13. Способ получения рекомбинантного MDV1 по любому из пп. 1-9, включающий (i) введение рекомбинантной последовательности нуклеотидов, кодирующей антигенный полипептид под контролем промотора, состоящего из SEQ ID NO: 5 или последовательности, имеющей по меньшей мере 90% идентичность последовательности с SEQ ID NO: 5 и демонстрирующей транскрипционную промоторную активность, в несущественный участок генома вируса MDV1, (ii) необязательно реплицирование вируса и (iii) необязательно извлечение вируса.

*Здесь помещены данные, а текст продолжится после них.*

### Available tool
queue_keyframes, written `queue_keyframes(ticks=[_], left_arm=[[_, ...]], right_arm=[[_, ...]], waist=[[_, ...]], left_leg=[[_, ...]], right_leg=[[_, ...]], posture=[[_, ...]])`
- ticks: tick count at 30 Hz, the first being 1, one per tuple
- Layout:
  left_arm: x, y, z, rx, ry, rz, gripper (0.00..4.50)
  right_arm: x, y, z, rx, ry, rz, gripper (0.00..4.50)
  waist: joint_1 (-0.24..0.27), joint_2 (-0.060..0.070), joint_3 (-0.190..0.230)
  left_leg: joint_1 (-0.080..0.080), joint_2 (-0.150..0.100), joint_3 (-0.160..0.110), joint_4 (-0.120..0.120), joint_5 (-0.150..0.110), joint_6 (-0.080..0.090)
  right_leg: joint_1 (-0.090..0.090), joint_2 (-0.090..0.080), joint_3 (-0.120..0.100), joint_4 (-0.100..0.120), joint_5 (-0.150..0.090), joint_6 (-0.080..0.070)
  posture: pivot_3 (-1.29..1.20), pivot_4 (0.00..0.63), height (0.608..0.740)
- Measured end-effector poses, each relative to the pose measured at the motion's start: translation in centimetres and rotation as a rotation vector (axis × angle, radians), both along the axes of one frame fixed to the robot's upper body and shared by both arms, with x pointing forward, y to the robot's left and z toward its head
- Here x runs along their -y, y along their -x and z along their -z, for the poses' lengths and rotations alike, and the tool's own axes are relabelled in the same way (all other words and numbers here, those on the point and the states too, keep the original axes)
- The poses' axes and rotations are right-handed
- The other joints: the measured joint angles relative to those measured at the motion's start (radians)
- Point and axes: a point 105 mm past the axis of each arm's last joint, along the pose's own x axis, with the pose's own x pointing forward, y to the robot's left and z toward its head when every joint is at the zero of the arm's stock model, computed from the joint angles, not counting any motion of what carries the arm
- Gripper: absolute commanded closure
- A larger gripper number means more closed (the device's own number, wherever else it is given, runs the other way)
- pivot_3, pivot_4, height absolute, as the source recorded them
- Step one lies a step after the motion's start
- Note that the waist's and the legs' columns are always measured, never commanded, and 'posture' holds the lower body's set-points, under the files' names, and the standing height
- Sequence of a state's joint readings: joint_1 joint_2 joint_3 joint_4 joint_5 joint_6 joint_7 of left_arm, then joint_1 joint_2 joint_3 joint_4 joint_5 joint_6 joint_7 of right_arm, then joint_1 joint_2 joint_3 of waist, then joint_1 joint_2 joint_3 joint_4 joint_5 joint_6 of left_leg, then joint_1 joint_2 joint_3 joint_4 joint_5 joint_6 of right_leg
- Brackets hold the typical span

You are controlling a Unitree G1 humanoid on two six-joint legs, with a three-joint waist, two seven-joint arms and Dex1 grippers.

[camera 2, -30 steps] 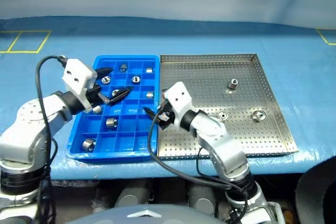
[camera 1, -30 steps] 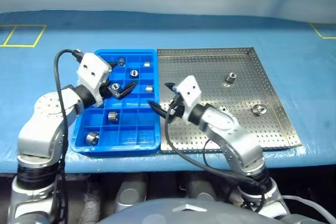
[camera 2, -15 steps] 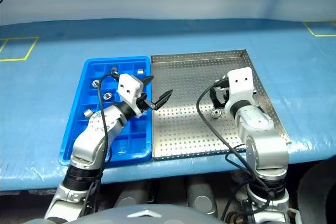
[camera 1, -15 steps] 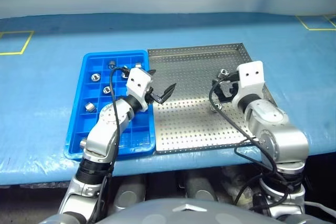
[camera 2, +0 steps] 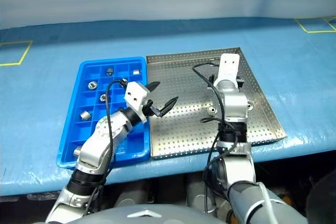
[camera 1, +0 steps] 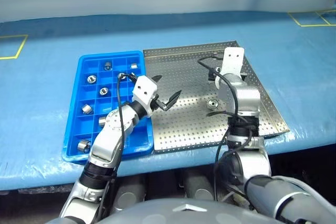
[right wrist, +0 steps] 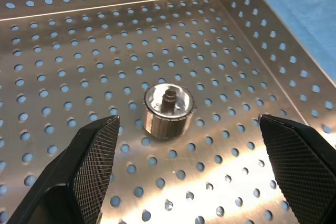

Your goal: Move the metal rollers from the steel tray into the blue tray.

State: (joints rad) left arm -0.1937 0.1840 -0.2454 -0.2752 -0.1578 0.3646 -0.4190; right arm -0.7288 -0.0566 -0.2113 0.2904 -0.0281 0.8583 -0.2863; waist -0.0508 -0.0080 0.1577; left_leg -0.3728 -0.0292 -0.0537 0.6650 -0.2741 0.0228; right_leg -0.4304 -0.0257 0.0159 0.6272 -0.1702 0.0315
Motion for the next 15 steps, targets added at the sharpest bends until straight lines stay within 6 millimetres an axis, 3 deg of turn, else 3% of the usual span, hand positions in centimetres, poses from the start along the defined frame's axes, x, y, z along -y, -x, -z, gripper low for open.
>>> queue_keyframes(ticks=[7,15], left_arm=[[-0.4,0.1,0.5,-0.019,-0.003,-0.014,0.03],[-0.4,0.2,0.7,-0.03,-0.004,-0.018,0.03]], right_arm=[[1.1,-2.3,0.7,0.011,-0.05,0.064,0.0],[1.2,-2.7,3.0,-0.033,-0.117,0.078,0.0]], waist=[[0.002,0.0,0.0],[0.006,0.0,0.0]], left_leg=[[0.0,0.0,0.001,-0.001,-0.001,0.002],[0.0,0.0,0.002,-0.001,-0.001,0.002]], right_leg=[[0.0,-0.001,0.001,-0.001,0.0,0.0],[0.0,0.0,0.002,-0.001,0.0,0.0]], posture=[[0.0,0.15,0.74],[0.02,0.15,0.74]])
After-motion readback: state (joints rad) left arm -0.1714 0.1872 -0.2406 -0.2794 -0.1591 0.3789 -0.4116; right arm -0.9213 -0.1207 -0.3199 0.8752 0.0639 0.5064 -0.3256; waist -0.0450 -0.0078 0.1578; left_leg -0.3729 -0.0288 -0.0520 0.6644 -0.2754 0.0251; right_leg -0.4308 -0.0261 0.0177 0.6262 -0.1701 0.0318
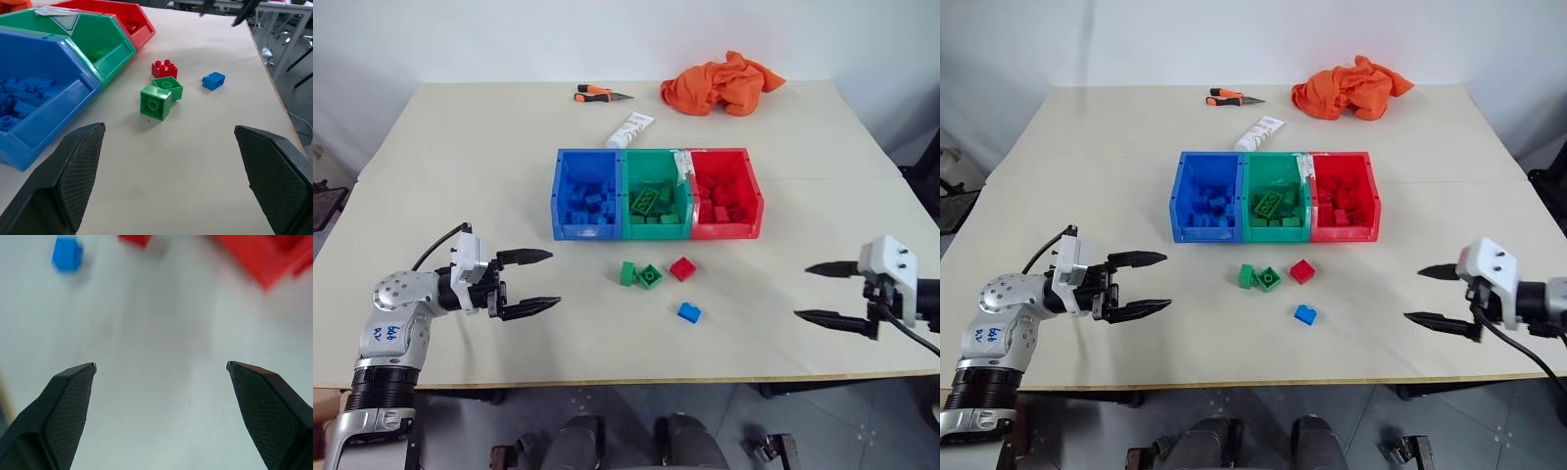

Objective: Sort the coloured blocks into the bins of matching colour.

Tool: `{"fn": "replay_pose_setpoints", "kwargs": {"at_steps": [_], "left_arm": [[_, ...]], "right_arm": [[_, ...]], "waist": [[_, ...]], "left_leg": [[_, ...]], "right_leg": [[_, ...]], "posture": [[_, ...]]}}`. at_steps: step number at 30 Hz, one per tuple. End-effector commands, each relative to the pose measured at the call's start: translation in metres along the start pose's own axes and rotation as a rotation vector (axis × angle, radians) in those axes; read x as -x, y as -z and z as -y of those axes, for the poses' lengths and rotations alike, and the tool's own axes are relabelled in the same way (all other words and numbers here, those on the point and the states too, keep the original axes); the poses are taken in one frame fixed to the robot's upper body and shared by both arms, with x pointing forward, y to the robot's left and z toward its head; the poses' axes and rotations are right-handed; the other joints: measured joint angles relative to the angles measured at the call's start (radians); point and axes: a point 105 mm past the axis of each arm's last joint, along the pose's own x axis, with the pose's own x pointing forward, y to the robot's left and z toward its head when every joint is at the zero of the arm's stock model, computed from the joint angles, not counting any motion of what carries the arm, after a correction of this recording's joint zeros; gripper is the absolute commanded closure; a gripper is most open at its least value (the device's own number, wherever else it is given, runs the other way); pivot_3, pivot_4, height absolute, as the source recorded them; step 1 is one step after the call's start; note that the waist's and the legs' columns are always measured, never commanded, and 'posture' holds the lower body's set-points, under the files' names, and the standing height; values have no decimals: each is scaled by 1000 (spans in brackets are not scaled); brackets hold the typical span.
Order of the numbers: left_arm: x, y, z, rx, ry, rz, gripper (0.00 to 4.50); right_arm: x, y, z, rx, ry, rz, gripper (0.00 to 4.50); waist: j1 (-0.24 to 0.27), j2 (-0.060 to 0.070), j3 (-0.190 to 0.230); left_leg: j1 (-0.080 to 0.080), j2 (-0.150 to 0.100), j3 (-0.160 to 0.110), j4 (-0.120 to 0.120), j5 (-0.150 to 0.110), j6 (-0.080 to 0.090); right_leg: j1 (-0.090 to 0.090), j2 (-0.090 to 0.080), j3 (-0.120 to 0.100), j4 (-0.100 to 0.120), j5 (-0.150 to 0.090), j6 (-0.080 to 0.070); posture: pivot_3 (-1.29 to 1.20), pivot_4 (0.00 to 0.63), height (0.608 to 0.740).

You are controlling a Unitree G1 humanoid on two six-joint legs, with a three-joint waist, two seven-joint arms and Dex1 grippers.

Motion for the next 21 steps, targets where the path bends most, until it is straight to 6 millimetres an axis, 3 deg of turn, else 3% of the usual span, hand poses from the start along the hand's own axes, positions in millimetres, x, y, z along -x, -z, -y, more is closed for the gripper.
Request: {"fn": "replay_pose_setpoints", "kwargs": {"at_steps": [1,9,13,17,21], "left_arm": [[9,-5,-2,-31,-19,-5,0],[9,-12,-2,-61,-43,10,0],[5,-15,3,-57,-51,27,0],[5,-12,11,-40,-54,28,0],[6,-11,12,-39,-70,26,0]], "right_arm": [[16,-3,3,37,26,-9,19],[-34,-43,-20,118,-98,77,19],[-76,-60,-34,116,-142,119,19],[-108,-69,-49,118,-201,143,19],[-127,-68,-55,116,-211,131,19]], "waist": [[-1,0,0],[-9,0,0],[-5,0,0],[0,0,0],[5,0,0]], "left_leg": [[1,0,0,-1,0,0],[6,1,2,-2,0,0],[6,1,2,-1,-1,0],[6,1,2,-2,-1,0],[5,0,2,-2,-1,0]], "right_leg": [[0,0,0,0,0,0],[4,0,3,0,0,0],[4,0,3,-1,0,0],[3,0,3,-1,0,0],[3,0,3,-1,0,0]], "posture": [[0,150,740],[0,150,740],[0,150,740],[0,150,740],[0,150,740]]}}
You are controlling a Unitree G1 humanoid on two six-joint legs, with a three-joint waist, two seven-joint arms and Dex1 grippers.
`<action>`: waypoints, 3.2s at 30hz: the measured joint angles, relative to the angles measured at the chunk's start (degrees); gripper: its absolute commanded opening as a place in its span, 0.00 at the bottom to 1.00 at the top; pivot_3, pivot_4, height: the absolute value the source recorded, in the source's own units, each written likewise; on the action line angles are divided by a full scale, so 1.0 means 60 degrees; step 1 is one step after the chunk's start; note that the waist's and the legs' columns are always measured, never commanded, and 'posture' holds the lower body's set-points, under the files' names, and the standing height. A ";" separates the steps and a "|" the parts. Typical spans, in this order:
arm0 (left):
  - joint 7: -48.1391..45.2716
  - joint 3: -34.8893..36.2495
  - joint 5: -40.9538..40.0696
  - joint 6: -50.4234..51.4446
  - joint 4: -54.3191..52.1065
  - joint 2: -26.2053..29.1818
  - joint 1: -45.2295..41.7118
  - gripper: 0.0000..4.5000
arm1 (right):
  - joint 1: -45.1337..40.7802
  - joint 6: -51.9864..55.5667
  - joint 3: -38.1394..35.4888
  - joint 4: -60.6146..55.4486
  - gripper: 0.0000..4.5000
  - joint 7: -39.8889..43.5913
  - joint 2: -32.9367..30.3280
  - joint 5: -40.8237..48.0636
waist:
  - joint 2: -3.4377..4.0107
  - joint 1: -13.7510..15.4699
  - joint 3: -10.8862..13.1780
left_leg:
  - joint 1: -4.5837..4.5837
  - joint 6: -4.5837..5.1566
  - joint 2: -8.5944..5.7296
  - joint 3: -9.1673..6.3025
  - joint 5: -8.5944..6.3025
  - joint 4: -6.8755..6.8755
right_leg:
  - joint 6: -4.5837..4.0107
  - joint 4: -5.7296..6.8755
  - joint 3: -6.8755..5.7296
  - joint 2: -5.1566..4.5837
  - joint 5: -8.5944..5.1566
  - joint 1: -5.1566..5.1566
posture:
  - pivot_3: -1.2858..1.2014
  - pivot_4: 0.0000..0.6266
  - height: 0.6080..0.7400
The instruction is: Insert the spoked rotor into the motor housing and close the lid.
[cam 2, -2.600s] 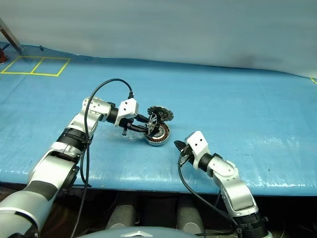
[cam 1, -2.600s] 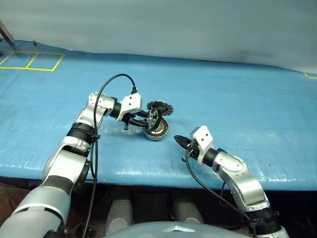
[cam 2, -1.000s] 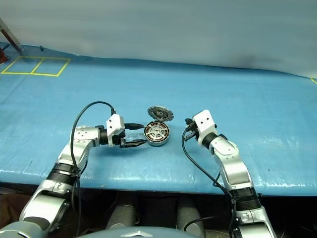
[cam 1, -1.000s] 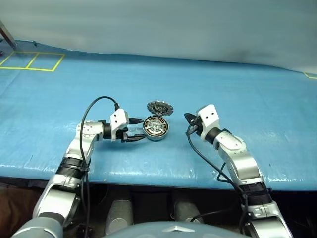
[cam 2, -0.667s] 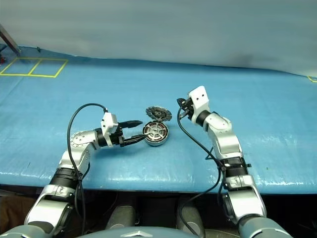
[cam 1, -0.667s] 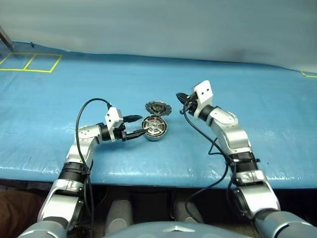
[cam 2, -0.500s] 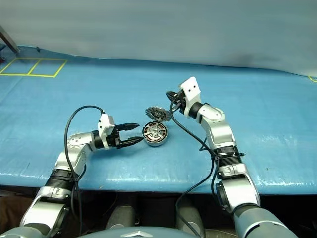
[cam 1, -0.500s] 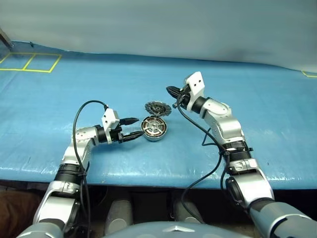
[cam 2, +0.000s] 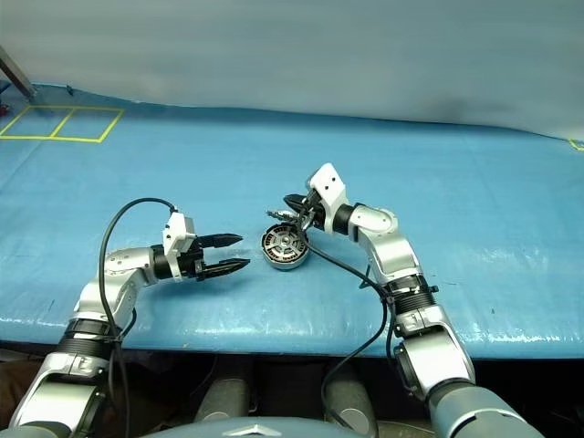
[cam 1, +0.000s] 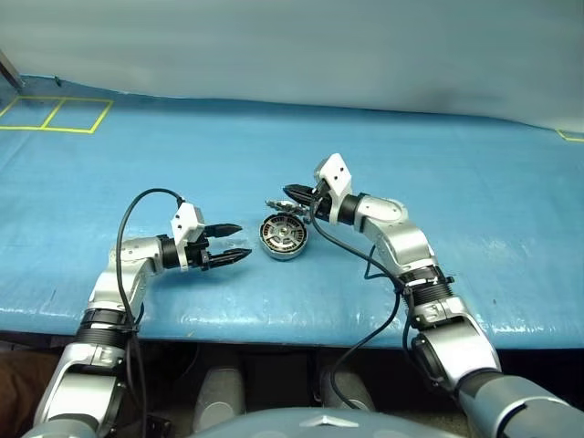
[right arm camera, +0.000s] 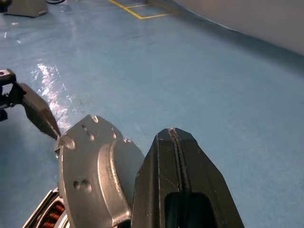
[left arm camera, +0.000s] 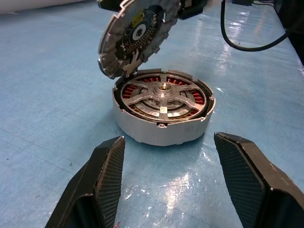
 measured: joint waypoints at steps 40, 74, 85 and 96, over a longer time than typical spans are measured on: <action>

14. Рекомбинантная молекула нуклеиновой кислоты, предназначенная для вакцинации птиц, содержащая геном MDV1, причем указанный геном или фрагмент включает ген US2, модифицированный путем введения рекомбинантной последовательности нуклеотидов, включающей последовательность, кодирующую антигенный полипептид под контролем промотора, состоящего из SEQ ID NO: 5 или последовательности, имеющей по меньшей мере 90% идентичность последовательности с SEQ ID NO: 5 и демонстрирующей транскрипционную промоторную активность.
15. Плазмида, предназначенная для выработки вируса, содержащая молекулу нуклеиновой кислоты по п. 14.
16. Клетка хозяина, предназначенная для выработки вируса, содержащая молекулу нуклеиновой кислоты по п. 14 или плазмиду по п. 15.